Mais son influence est tangible. L’hyperliquide a contraint des concurrents comme dYdX à accélérer leur infrastructure et a remis en question l’idée selon laquelle de grandes équipes et de gros capitaux sont nécessaires pour construire à grande échelle.
Même les controverses, comme les critiques du système de liquidation d’Hyperliquide lors du krach du 10 octobre, ont conduit à des défenses techniques réfléchies. Yan a fait valoir que ses modèles protègent les utilisateurs en minimisant le risque systémique, et non en maximisant les revenus du protocole.
Pour l’avenir, la feuille de route reste vague. Les mises à niveau itératives semblent être préférées aux cycles de battage médiatique axés sur les étapes. Mais si HIP-3 est une indication, Hyperliquide s’étend au-delà de ses racines et cherche à héberger l’ensemble du système financier, en chaîne.
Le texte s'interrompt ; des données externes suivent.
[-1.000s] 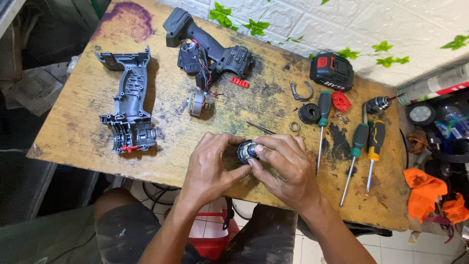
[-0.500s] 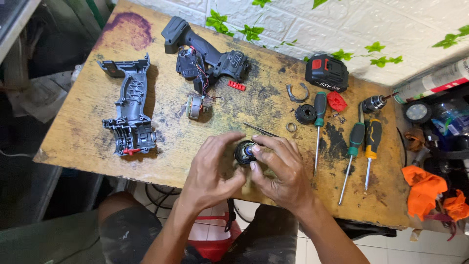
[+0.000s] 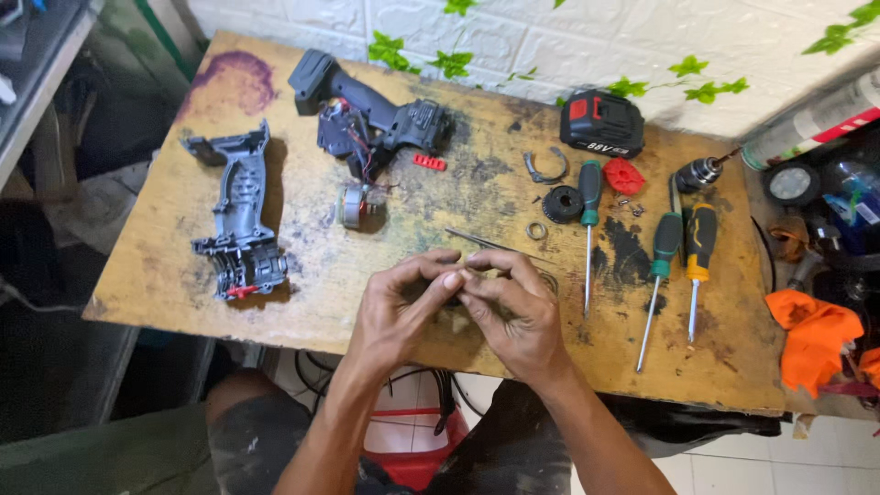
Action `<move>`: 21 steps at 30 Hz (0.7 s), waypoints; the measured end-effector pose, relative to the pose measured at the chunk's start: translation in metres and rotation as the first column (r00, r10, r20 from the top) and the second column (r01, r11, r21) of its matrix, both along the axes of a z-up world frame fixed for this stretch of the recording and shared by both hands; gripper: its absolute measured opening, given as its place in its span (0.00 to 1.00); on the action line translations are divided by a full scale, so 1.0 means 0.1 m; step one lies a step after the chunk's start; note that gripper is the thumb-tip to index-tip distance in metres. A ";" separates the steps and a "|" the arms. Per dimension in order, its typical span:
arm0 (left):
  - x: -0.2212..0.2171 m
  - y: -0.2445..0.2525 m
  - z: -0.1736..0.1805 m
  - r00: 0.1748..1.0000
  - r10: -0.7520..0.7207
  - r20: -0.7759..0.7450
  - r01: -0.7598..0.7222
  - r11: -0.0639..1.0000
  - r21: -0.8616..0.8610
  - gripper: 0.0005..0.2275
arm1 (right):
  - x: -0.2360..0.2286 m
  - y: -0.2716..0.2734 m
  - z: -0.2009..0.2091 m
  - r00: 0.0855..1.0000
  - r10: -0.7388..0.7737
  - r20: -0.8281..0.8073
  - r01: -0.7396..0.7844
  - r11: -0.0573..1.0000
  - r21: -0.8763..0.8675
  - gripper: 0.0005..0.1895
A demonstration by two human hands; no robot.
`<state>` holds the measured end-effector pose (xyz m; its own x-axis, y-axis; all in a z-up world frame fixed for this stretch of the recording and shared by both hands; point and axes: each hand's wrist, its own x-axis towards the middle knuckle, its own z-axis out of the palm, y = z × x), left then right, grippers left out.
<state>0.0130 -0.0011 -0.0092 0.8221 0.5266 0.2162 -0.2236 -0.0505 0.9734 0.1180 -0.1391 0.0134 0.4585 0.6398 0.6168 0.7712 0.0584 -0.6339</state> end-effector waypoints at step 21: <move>0.00 -0.17 0.17 0.999 0.045 -0.029 -0.038 0.979 0.201 0.06 | 0.03 -0.20 -0.15 0.975 -0.175 0.134 0.219 0.841 -0.494 0.41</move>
<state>0.0132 -0.0183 0.0079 0.8089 0.5093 0.2937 -0.1851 -0.2535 0.9495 0.1210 -0.1592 -0.0012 0.5712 0.7734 0.2750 0.7816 -0.4102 -0.4699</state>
Malgré tout cela, Yan semble imperturbable. Il ne parle toujours pas beaucoup. Mais dans un marché souvent bruyant et irrégulier, sa concentration discrète s’est révélée magnétique. L’attitude est comparable à celle du fondateur de Binance, Changpeng Zhao, qui préfère se concentrer sur la construction de solutions à long terme plutôt que de suivre des tendances à court terme.
« Notre philosophie fondamentale est la suivante : la cryptomonnaie va changer le fonctionnement de la finance. La finance traditionnelle finira par migrer vers la cryptomonnaie. L’hyperliquide deviendra la plate-forme de base de ces activités financières », a déclaré Yan dans une interview l’année dernière.
Pour les constructeurs, il est devenu le fondateur obsédé par la performance qui code plus qu’il ne tweete. Pour les utilisateurs, il a créé un système dans lequel les résultats déterminent la valeur.